What Mr. Barket, himself a former prosecutor in Nassau County, did expect Mr. Spota to do was announce, late Wednesday afternoon, that he was dropping the Tankleff case. Justice delayed, Mr. Barket mused later, was better than no justice at all.

But he had harsh words for the prosecutorial team that sent Mr. Tankleff to prison based on a confession obtained through trickery — Mr. Tankleff was told by police interrogators that his father had awoken from a coma and implicated him as the killer. The prosecution refused to investigate the possibility that the killings were ordered by a disgruntled business associate of Seymour Tankleff’s.

“It’s something the district attorney should have done four years ago,” Mr. Barket said. “I gave him 12 witnesses who said somebody else did the murders, but Suffolk had no good finger on the pulse of this case.
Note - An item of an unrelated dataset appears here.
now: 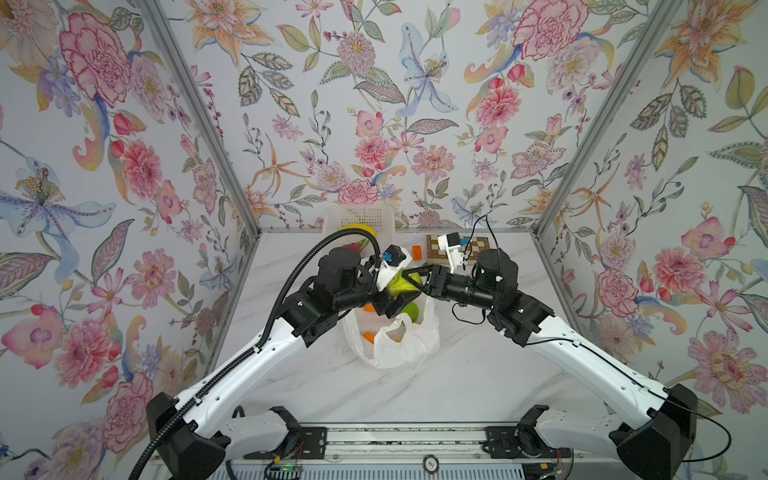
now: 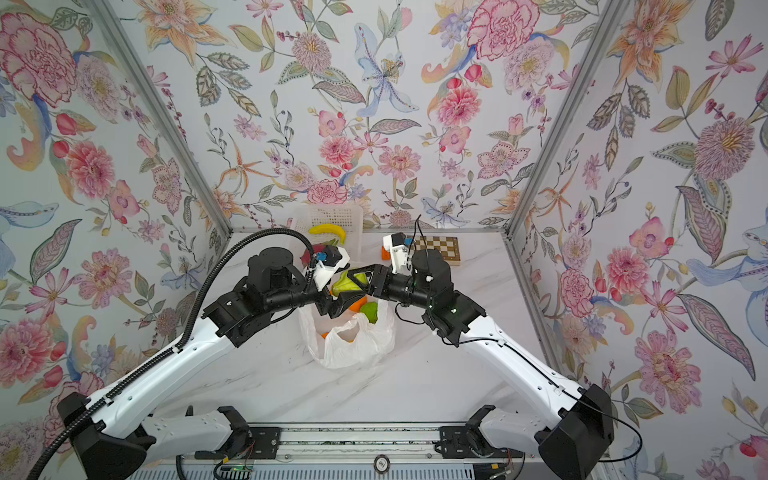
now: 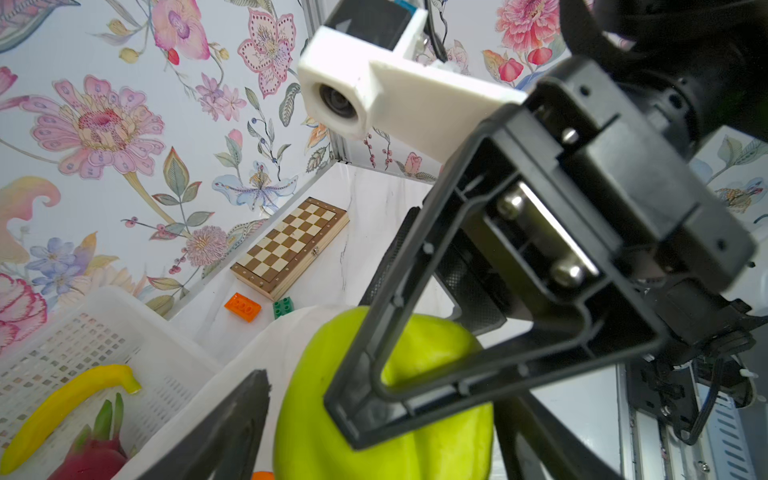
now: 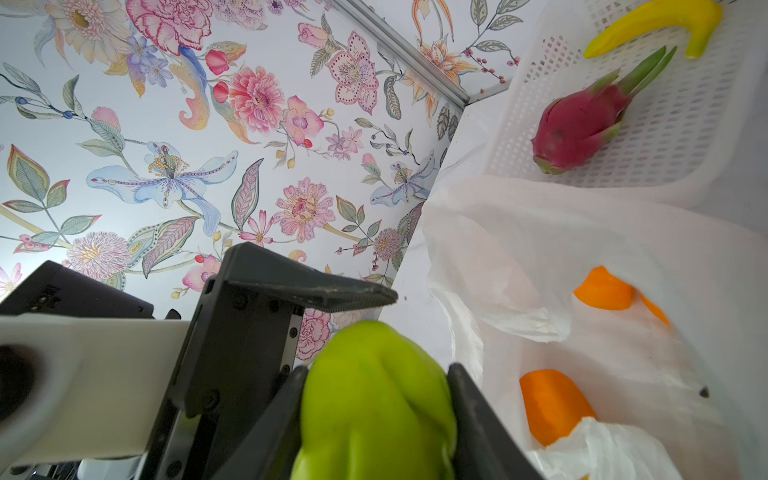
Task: Untie the knot of the plastic bag and take out the fruit
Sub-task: 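Pass the green pear from the right gripper to the left gripper, then carry the green pear with the left gripper and drop it in the basket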
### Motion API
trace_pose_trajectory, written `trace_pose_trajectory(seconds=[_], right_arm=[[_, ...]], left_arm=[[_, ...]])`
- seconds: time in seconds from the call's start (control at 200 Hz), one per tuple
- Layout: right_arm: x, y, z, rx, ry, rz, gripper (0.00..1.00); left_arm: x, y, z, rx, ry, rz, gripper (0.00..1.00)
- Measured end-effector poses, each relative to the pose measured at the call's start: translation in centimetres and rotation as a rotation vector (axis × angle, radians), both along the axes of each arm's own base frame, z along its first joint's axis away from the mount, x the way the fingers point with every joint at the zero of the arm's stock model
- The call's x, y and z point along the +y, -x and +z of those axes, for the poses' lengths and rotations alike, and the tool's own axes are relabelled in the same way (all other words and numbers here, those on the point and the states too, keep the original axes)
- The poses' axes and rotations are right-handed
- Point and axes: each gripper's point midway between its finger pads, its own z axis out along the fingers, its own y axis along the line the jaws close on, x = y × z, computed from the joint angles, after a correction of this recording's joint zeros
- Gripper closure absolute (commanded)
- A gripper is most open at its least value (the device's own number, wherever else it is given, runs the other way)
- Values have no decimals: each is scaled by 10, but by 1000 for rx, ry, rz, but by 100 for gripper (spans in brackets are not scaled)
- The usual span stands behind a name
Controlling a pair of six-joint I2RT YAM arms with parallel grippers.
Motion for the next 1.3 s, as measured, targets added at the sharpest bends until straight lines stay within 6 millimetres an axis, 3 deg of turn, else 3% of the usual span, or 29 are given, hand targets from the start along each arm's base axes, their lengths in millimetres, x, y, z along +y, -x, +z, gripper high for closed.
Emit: trace_pose_trajectory(seconds=[0.2, 0.3, 0.49, 0.71, 0.966, 1.146, 1.301], right_arm=[[0, -2, -2, 6, 3, -5, 63], [0, -8, -5, 8, 5, -11, 45], [-5, -17, -4, -15, 7, -44, 18], [-22, -33, 13, -138, 33, -140, 4], [-47, -53, 18, -257, 118, -271, 1], [-44, -71, 13, -271, 195, -282, 1], [-40, -81, 1, -247, 248, -274, 1]], left_arm=[[-2, -3, -4, -15, -17, -3, 40], [-2, -8, -7, -16, -29, 12, 43], [-1, -29, -5, -37, -47, 74, 49], [24, -81, 17, -63, -12, 192, 52], [61, -135, 32, -63, 29, 317, 54], [83, -183, 19, 9, 55, 427, 54], [110, -235, -18, 141, 94, 569, 54]])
“It’s been almost like an article of faith for them to maintain, against all logic and reason, that Marty Tankleff killed his parents. But we don’t try our criminal cases on faith; we try them on the facts. I hope this is an eye-opening case. I hope jurors recognize that when they hear a ‘confession,’ they should not jump to the conclusion it was true.”

Mr. Barket, who lives in Manhasset with his wife and toddler daughter, grew up in Middletown, Conn. He decided as a teenager that he wanted to become a lawyer despite his poor study habits, mild dyslexia and a high school counselor who suggested he should aim lower: courtroom stenographer. He and his mother were the first in the family to graduate from college, both in 1982.

He received a law degree from the University of Connecticut and got a job in Nassau County as an assistant district attorney, but left in 1991 for a seminary in Syracuse, where he also volunteered as an advocate for indigent inmates at the county jail. The priesthood didn’t stick; ministering to accused criminals did.

“Same flock, different venue,” he said of returning to the courtroom as a defense lawyer.